Particularly in new plants, communications based on fieldbuses — or at least the Hart protocol — are common. Here the Sipart PS2 excels on two fronts. First is the fact that it supports both common parameterization concepts: those based on EDDL (Electronic Device Description Language) and the FDT/DTM (Field Device Tool/Device Type Manager), respectively. Second is its proven interoperability in other control and asset management systems alongside the Siemens PCS 7 control system and Simatic PDM.

For plant operators, the issue of integration into control systems is closely linked with the additional diagnostic messages that the positioner sends to the control system and asset management system. This is where the customer can take preventive measures to generate added value by reducing costs.

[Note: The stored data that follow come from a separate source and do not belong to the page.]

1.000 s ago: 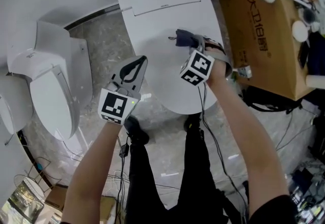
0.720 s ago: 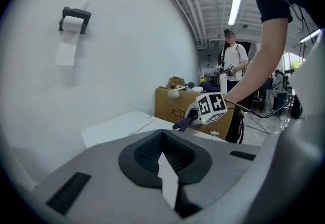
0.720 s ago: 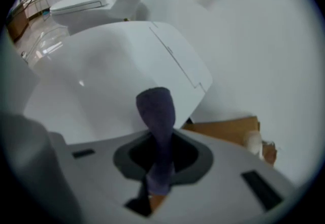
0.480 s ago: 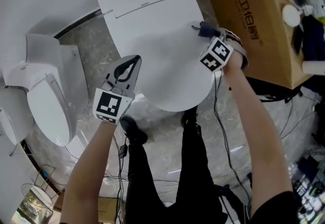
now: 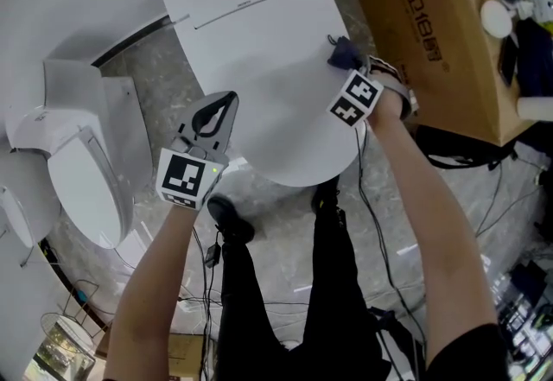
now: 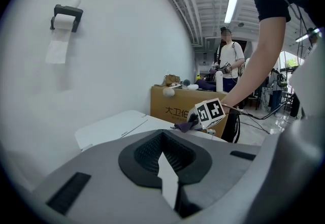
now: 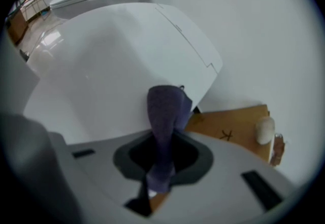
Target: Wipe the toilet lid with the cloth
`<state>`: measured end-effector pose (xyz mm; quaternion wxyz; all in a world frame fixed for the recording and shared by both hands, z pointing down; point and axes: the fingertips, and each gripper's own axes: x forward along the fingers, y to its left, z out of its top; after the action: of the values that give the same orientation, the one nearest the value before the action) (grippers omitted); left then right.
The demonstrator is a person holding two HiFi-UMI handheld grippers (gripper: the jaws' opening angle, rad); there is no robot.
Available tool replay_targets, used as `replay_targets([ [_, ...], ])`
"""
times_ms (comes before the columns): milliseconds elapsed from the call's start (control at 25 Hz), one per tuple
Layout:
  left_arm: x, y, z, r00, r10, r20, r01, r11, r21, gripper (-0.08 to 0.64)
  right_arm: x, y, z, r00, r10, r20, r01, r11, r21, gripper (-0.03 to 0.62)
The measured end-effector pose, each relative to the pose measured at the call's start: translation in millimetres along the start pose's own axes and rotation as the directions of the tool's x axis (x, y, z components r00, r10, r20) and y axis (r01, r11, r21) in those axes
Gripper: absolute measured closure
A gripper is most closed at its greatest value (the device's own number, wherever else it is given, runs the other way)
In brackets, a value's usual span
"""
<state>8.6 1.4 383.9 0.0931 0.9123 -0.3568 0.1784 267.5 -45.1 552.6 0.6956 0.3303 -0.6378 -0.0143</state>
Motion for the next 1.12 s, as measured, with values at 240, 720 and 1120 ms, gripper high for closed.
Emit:
replay_targets([
  [240,-8,3,-1,1.0,0.012,0.015,-0.012,1.0,0.006,0.542,0,9,10,1.0,0.01,-0.002,-0.01,1.0,-0.002,0.525],
  [720,-19,10,-10,0.999,0.028,0.031,-0.029,1.0,0.011,0.543,-6,27,43,1.0,0.025,0.017,-0.024,0.999,-0.046,0.525],
  [1120,-27,13,-8,0.998,0.035,0.044,-0.035,0.999,-0.001,0.543,-13,40,70,0.999,0.046,0.027,-0.045,0.998,-0.037,0.525],
])
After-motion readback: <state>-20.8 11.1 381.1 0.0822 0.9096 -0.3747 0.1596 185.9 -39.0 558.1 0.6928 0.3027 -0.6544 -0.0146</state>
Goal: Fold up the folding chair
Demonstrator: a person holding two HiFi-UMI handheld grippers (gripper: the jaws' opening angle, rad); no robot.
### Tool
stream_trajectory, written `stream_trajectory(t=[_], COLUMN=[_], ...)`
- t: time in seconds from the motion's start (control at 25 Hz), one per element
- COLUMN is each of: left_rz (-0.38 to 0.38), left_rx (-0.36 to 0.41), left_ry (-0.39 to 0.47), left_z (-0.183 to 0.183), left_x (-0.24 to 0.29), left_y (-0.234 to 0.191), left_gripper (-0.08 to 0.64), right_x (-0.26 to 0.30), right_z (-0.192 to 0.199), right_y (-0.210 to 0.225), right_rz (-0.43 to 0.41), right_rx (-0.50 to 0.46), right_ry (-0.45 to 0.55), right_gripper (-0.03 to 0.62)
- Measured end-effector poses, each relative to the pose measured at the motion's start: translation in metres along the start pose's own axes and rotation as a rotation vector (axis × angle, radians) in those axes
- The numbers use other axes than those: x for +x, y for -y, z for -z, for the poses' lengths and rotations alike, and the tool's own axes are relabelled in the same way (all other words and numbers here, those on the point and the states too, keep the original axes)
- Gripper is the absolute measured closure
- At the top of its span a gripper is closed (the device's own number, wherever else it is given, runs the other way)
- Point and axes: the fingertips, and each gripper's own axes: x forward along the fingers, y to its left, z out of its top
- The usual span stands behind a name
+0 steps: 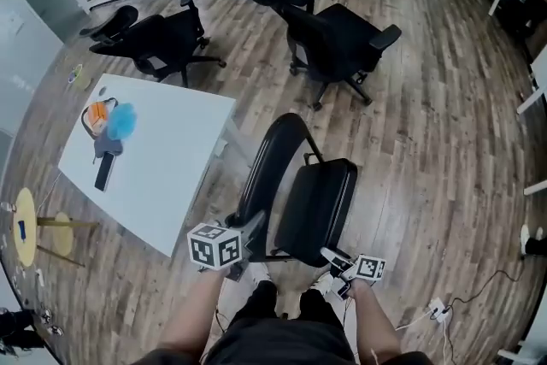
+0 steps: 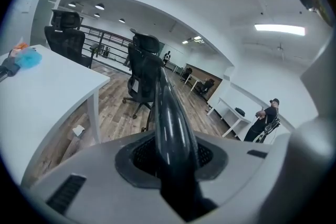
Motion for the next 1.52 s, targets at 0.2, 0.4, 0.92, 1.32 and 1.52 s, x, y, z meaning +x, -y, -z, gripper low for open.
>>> stream_trajectory(t=[0.2, 0.4, 0.92, 1.32, 1.52], left_rz=[0.025, 0.023, 0.009, -0.030, -0.010], left_rx=[-0.005, 0.005, 0.011, 0.028, 0.009], left_ry=[0.012, 0.016, 0.012, 0.000, 0.002], left_z=[-0.015, -0.023, -0.035, -0.043, -0.048], left_x=[-0.018, -0.034, -0.057, -0.079, -0.087], left_y=[-0.003, -0.005, -0.053, -0.138, -0.182], left_gripper=[0.434, 0.417, 0.417, 0.443, 0.445], right_x=[0.059, 0.120, 0.217, 0.283, 0.322], right_z=[0.011, 0.030, 0.057, 0.076, 0.084], right_y=[-0.050, -0.084, -0.100, -0.102, -0.107], right_rz=[-0.087, -0.157, -0.139, -0.120, -0.145], right_rx=[-0.012, 0.008, 0.026, 0.027, 0.025], right_ry=[-0.022, -0.062, -0.106, -0.137, -0.161], right_gripper=[0.190, 0.190, 0.190, 0.191, 0.190])
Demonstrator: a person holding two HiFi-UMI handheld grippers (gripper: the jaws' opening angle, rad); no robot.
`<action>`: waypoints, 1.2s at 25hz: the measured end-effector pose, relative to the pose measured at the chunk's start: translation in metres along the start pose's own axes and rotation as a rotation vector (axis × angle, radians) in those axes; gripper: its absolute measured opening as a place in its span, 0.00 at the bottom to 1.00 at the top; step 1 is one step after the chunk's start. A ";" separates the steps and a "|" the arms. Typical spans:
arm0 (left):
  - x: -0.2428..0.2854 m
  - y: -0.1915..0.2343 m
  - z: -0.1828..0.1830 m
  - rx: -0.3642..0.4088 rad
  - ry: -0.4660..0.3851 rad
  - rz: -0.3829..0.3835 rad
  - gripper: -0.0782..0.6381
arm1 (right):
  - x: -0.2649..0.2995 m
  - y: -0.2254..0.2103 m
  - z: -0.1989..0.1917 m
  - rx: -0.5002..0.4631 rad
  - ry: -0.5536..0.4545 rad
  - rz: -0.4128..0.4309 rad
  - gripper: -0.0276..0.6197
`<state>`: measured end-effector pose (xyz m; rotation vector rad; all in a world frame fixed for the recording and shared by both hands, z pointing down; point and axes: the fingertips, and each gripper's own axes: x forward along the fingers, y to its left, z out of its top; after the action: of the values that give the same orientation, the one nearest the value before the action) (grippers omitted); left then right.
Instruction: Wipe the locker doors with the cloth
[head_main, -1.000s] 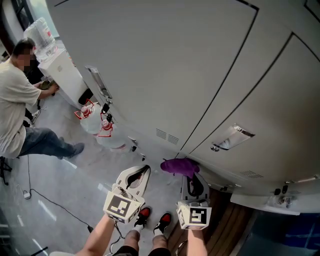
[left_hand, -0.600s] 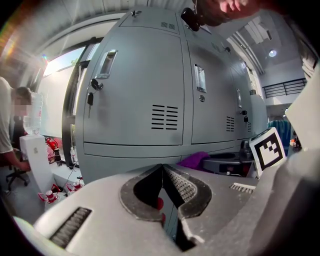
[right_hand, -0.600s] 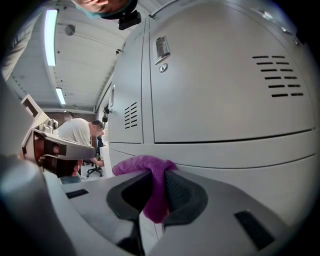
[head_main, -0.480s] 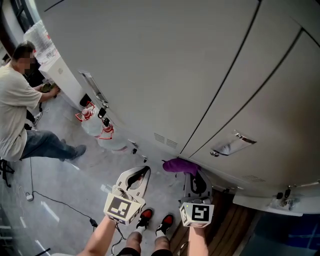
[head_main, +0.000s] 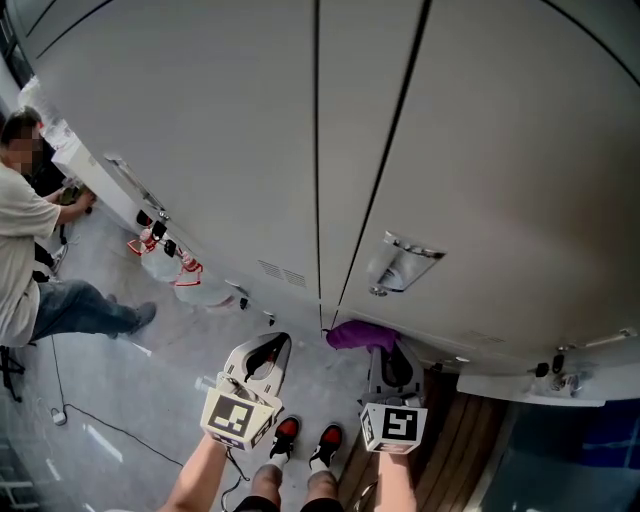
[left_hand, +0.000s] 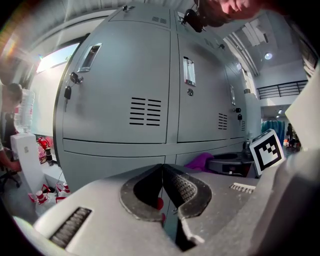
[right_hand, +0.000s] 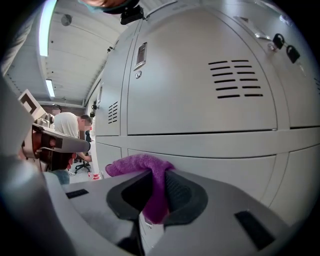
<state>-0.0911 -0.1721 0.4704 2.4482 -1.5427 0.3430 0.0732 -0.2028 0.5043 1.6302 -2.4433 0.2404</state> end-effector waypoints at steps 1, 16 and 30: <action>0.003 -0.004 0.000 0.001 -0.001 -0.007 0.14 | -0.003 -0.006 0.000 0.002 -0.005 -0.010 0.14; 0.031 -0.068 -0.001 0.026 0.007 -0.084 0.14 | -0.060 -0.104 -0.015 0.017 0.011 -0.185 0.14; 0.042 -0.096 -0.003 0.033 0.007 -0.107 0.14 | -0.080 -0.133 -0.021 0.026 0.011 -0.216 0.14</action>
<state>0.0125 -0.1663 0.4799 2.5393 -1.4074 0.3605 0.2272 -0.1769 0.5087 1.8807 -2.2408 0.2475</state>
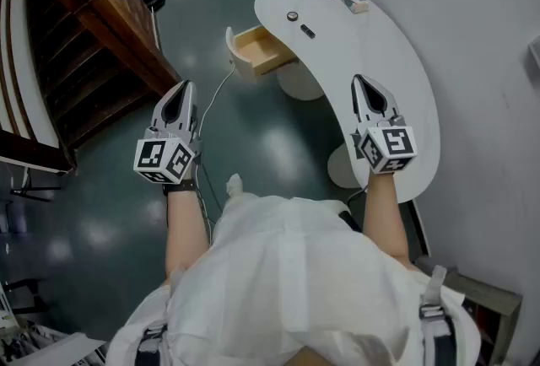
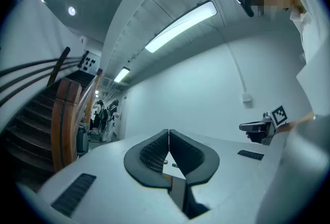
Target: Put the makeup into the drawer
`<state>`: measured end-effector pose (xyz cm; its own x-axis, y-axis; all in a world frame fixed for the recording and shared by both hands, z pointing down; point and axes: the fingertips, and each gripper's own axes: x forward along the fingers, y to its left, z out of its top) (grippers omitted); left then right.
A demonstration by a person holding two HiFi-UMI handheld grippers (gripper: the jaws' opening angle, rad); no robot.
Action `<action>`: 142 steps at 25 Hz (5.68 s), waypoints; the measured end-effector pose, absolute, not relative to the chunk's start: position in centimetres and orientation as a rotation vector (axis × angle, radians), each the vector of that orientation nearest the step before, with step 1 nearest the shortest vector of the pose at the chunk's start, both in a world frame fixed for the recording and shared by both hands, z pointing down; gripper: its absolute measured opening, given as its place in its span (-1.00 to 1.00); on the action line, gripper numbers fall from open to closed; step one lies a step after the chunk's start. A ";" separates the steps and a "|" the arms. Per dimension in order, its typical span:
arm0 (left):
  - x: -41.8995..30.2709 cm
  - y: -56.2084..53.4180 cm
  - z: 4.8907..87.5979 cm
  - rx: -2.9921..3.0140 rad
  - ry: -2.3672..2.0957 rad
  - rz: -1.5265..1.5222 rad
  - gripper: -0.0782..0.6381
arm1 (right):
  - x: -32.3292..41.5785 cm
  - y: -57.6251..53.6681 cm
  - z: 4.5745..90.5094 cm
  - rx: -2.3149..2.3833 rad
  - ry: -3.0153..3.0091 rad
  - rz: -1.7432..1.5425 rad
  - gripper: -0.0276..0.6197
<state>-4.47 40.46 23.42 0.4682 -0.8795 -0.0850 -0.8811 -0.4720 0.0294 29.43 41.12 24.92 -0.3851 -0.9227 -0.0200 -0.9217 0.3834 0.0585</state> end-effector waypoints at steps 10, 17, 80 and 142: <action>-3.5 40.8 23.8 -2.684 1.597 0.118 -0.73 | 30.2 41.4 24.7 1.715 -2.651 -0.080 -0.89; -3.3 41.1 23.9 -2.693 1.606 0.141 -0.73 | 30.5 41.8 25.4 1.705 -2.618 -0.081 -0.89; -3.0 -7.0 33.2 -3.079 1.292 0.026 -0.73 | 24.7 -2.7 41.6 1.429 -2.260 0.333 -0.68; -10.8 -13.5 40.4 -3.156 1.403 -0.162 -0.73 | 6.3 -11.2 56.1 0.712 -1.978 0.471 -0.64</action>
<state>-10.83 -13.45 40.44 0.6747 -0.7076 0.2099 -0.7369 -0.6293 0.2469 6.28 -11.15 56.12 -0.3813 -0.2876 0.8786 -0.6530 0.7565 -0.0358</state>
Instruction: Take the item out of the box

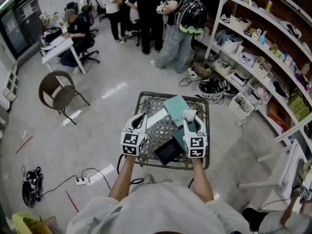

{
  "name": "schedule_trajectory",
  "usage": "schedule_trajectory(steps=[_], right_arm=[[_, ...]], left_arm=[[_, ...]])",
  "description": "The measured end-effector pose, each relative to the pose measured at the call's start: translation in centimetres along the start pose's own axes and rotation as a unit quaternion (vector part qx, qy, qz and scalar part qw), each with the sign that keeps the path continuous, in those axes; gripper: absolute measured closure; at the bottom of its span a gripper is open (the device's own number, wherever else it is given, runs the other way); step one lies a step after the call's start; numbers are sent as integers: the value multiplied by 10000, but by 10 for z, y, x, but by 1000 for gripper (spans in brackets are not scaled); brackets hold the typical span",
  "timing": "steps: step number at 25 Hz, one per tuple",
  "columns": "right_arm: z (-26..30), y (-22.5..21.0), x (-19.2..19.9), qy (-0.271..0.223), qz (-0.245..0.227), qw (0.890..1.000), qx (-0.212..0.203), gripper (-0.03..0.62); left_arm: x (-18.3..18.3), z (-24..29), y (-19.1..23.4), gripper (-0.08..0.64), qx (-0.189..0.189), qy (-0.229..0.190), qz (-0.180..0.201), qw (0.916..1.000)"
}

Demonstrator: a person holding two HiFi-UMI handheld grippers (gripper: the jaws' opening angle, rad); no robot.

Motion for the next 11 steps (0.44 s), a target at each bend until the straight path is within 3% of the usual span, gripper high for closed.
schedule_trajectory(steps=[11], right_arm=[[4, 1, -1, 27, -79, 10000, -24, 446]], left_arm=[[0, 5, 1, 555, 43, 3, 5, 10000]])
Point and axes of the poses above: the fingertips, and each gripper's own axes: z forward along the fingers, y to its left, x out of its underside, the point moved 1 cm from there along -z, backward along the fingers, and after that the axes turned 9 degrees about -z, right-handed, at the moved point
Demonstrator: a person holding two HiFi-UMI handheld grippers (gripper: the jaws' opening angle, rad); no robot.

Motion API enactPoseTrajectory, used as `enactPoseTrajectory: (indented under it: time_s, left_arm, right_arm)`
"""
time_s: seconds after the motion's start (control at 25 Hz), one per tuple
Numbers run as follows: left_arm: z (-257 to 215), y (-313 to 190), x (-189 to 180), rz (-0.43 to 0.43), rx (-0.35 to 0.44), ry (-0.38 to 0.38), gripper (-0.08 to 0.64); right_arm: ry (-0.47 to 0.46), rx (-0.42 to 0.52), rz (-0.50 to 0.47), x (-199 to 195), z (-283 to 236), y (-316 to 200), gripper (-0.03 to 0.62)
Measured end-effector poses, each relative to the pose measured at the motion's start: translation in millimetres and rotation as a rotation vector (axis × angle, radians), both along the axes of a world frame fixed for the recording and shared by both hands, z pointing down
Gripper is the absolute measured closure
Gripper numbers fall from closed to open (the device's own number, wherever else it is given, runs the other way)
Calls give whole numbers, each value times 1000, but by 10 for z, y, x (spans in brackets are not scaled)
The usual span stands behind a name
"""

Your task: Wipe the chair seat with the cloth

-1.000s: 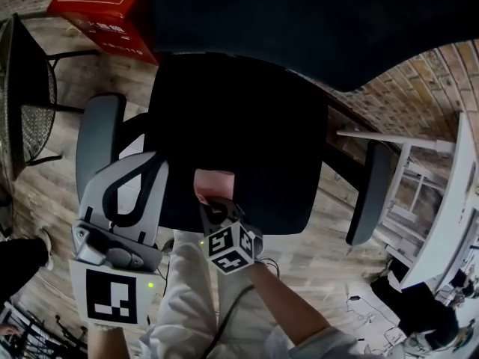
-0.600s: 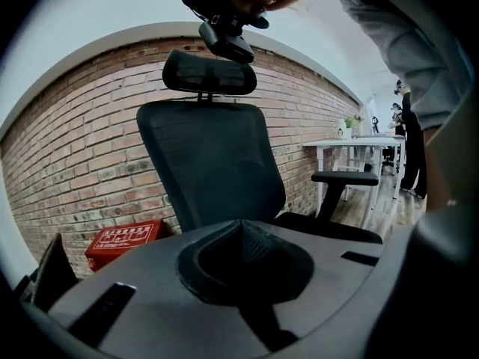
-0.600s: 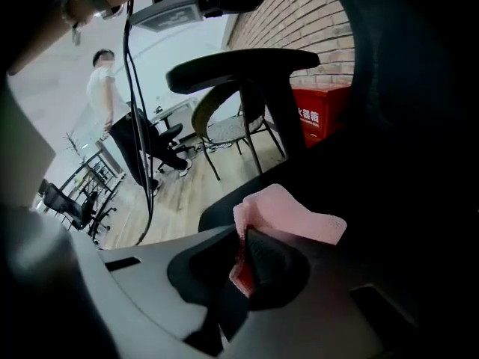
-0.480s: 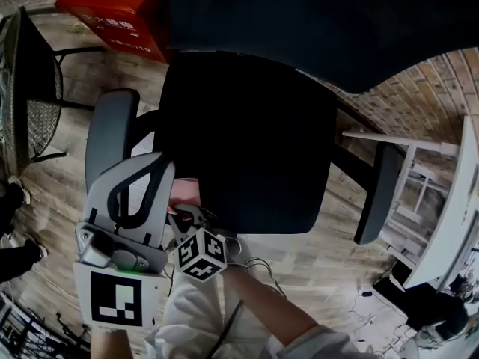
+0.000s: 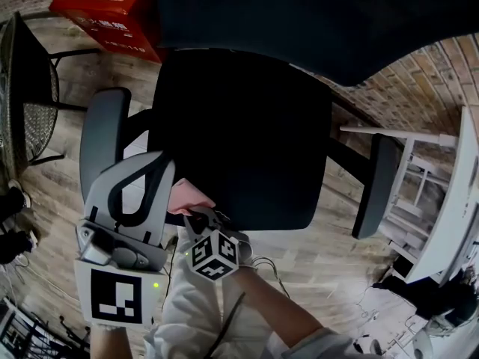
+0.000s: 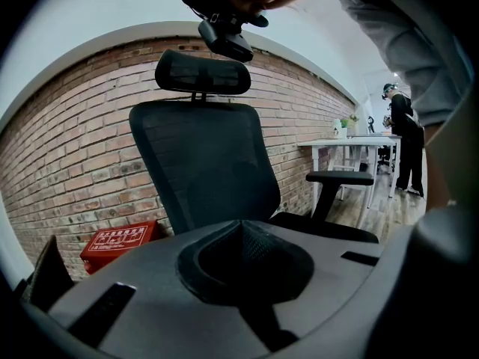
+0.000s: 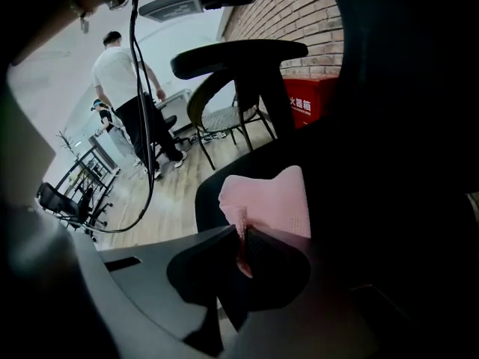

The standard version of the Sipart PS2 has comprehensive diagnostic functions. It delivers reliable diagnostics data via the positioner and its adjacent units, i.e. the valve and actuator. This allows users to take action at an early stage before a serious valve or actuator fault occurs, thus avoiding a plant shutdown. This is crucial, especially in the case of safety valves.

Typical diagnostic functions are:

  • pneumatic leaks;
  • stiff valves;
  • stiction of the stuffing box;
  • wear on the valve seat or plug;
  • deposits or caking on the valve seat or plug;
  • histograms, trends;
  • temperature measurement, stroke counter, etc.

Through a regular partial stroke test or an additional solenoid valve test, the Sipart PS2 ensures that ESD (emergency shutdown) valves and open/close valves remain movable in emergencies.